WORK TASK - In the records below, find each line with the word "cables" and copy it.

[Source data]
* * * *

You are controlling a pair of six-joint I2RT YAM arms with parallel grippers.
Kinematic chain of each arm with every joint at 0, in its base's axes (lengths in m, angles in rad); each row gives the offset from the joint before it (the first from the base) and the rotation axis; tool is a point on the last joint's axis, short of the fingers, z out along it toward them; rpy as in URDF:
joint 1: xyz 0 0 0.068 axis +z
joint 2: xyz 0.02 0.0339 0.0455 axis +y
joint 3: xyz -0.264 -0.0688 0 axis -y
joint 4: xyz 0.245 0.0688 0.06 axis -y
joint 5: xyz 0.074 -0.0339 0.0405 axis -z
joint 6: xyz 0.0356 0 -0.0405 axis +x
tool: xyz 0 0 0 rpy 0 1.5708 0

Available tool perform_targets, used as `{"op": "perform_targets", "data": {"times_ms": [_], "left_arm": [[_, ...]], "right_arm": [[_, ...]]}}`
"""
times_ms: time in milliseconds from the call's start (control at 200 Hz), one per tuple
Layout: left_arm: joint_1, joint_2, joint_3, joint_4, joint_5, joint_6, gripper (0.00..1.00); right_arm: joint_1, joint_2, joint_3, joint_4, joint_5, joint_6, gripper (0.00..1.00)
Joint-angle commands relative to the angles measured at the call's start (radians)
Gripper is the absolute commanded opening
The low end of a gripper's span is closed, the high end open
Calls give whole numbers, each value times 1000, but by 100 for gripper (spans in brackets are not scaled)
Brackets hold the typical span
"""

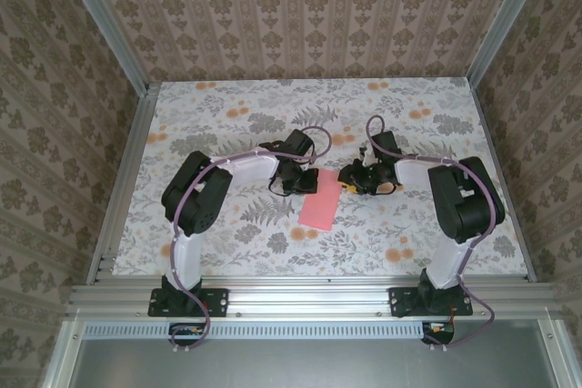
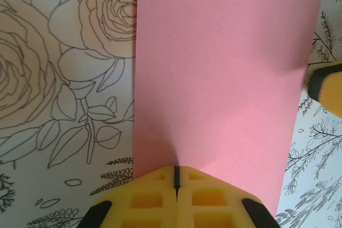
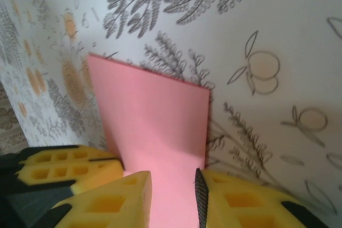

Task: Fold a paper plane with a square sheet of paper (pick it up from the middle)
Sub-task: Fold the square sheet of paper in half at the center of the table.

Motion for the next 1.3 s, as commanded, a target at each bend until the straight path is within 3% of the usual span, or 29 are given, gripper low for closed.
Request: {"op": "perform_targets", "data": {"times_ms": [0, 325, 455, 770, 1125, 1295], "left_arm": [[-12, 28, -15, -93, -27, 21, 2], [-14, 29, -15, -92, -25, 21, 2], [-14, 28, -14, -94, -26, 23, 2], [-14, 19, -21, -91, -27, 20, 2], [-14, 19, -21, -88, -26, 18, 2], [-14, 15, -26, -85, -27, 18, 2]], "right_arm": [[21, -78, -37, 18, -37, 25, 31], [75, 2, -149, 196, -41, 115, 31], [76, 9, -165, 171, 0, 108, 29], [120, -157, -179, 87, 18, 90, 29], [165, -92, -257, 142, 106, 127, 29], [169, -162, -263, 123, 86, 120, 29]]}}
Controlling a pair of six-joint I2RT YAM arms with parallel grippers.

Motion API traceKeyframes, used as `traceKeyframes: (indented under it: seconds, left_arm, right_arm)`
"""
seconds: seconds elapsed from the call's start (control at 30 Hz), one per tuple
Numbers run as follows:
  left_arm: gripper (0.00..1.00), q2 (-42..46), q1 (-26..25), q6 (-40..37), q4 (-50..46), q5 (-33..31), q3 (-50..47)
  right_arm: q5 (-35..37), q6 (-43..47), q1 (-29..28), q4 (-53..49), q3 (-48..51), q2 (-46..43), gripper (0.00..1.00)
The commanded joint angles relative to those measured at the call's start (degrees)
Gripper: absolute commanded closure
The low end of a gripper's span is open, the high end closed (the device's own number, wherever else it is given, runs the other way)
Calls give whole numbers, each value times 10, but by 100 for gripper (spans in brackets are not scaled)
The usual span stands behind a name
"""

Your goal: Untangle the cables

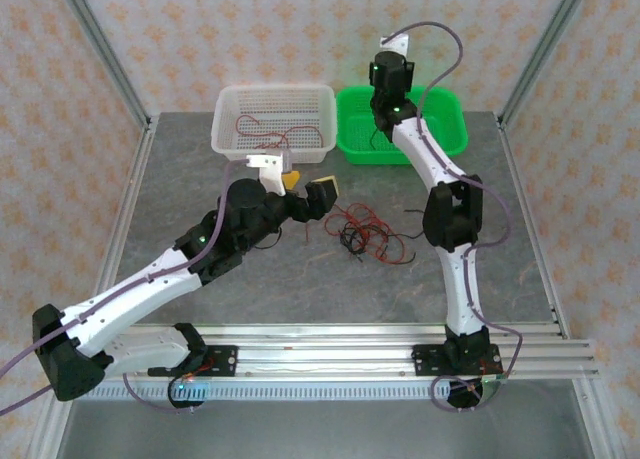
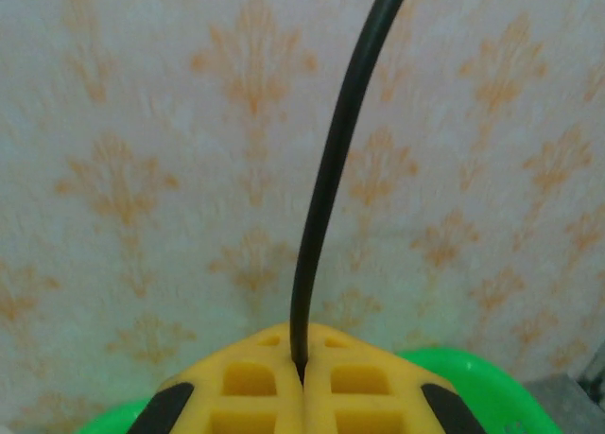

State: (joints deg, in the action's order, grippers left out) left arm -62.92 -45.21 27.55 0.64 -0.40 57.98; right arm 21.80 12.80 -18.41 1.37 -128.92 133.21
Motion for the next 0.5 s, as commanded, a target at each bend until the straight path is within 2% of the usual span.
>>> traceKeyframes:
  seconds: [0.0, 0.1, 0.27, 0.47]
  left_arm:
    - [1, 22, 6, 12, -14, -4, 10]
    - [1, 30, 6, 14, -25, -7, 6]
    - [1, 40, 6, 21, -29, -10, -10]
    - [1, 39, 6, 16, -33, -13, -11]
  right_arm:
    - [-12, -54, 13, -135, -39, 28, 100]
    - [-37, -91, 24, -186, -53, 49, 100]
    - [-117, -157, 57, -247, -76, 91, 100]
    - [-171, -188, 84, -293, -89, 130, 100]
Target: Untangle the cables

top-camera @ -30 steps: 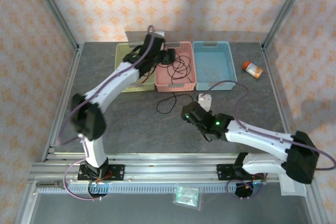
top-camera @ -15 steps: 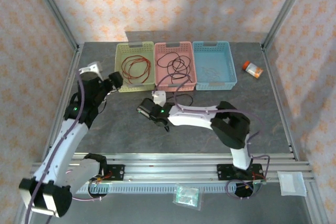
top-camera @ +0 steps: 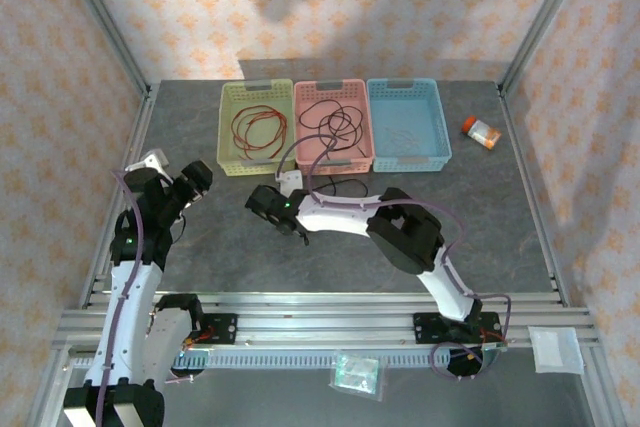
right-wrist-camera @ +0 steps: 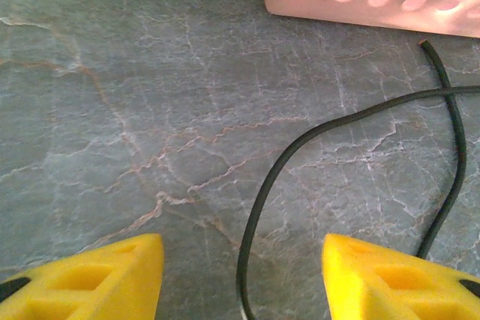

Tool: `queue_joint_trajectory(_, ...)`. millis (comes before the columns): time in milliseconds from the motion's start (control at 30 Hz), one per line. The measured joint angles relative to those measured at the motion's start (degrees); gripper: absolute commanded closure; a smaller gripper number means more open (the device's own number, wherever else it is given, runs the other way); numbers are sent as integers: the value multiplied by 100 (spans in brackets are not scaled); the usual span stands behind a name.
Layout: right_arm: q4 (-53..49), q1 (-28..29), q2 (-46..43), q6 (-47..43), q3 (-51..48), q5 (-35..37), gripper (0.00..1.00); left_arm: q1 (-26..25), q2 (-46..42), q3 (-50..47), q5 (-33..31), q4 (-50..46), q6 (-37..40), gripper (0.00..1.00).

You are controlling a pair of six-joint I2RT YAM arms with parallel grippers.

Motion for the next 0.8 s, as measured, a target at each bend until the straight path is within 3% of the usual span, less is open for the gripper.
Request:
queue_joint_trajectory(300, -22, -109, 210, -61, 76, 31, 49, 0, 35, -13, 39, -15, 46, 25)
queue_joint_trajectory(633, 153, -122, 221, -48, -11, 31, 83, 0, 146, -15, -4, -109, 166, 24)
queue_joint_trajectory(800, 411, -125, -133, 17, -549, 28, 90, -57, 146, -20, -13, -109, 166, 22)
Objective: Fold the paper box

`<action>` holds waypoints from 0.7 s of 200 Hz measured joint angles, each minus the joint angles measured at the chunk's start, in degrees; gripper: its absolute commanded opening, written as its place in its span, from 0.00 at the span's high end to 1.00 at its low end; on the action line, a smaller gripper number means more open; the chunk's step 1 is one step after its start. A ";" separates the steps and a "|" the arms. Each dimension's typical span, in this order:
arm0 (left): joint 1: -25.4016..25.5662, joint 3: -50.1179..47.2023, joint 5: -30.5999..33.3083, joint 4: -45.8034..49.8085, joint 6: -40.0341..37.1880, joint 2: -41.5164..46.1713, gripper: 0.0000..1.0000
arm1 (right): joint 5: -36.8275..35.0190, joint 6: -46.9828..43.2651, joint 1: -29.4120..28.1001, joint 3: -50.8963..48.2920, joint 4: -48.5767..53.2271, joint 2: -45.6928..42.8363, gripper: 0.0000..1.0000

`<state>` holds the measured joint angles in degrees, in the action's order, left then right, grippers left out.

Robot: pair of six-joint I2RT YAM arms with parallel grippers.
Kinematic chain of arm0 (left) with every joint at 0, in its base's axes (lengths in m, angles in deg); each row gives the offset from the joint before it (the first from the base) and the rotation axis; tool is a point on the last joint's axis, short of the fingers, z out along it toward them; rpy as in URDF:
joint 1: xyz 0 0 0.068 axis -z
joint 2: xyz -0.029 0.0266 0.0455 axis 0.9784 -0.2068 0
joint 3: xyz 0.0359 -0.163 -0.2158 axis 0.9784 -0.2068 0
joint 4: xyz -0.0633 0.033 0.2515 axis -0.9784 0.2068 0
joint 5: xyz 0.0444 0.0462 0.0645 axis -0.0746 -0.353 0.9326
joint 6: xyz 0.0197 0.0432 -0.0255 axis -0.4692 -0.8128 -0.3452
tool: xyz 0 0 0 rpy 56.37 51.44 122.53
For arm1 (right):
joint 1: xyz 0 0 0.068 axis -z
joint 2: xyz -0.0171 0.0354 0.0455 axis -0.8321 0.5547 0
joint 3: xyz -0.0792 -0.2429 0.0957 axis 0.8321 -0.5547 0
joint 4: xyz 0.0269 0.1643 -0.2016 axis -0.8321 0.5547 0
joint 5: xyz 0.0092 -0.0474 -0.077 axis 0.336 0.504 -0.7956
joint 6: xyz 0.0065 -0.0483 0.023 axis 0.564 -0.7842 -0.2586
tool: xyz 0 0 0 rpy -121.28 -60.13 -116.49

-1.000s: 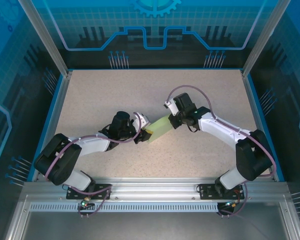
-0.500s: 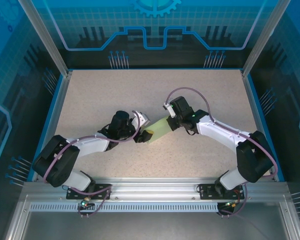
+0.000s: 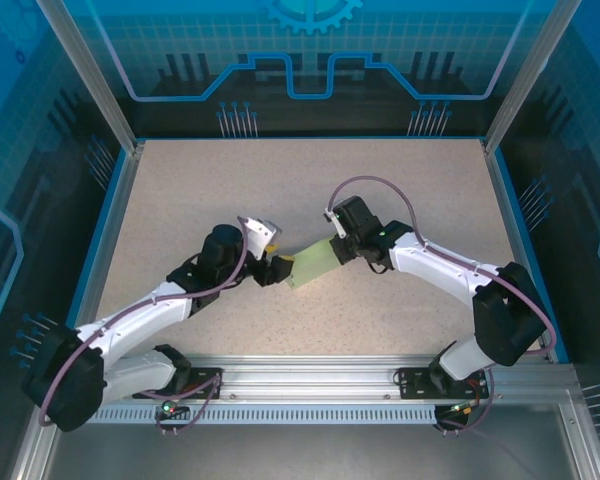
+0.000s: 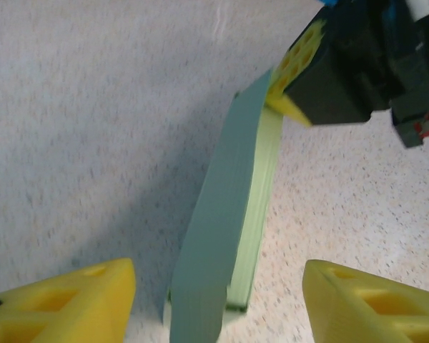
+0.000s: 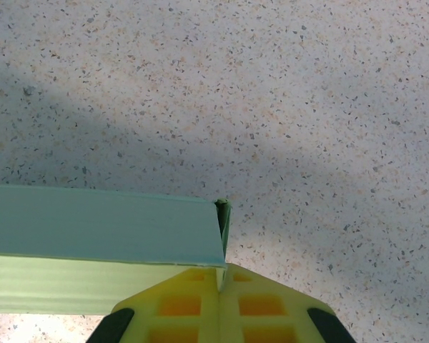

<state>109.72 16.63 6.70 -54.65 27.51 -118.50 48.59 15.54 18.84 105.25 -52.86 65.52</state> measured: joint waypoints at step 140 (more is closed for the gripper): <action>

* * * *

SOLUTION FOR THIS EXERCISE -
Your goal: Untangle the cables
Target: Untangle the cables

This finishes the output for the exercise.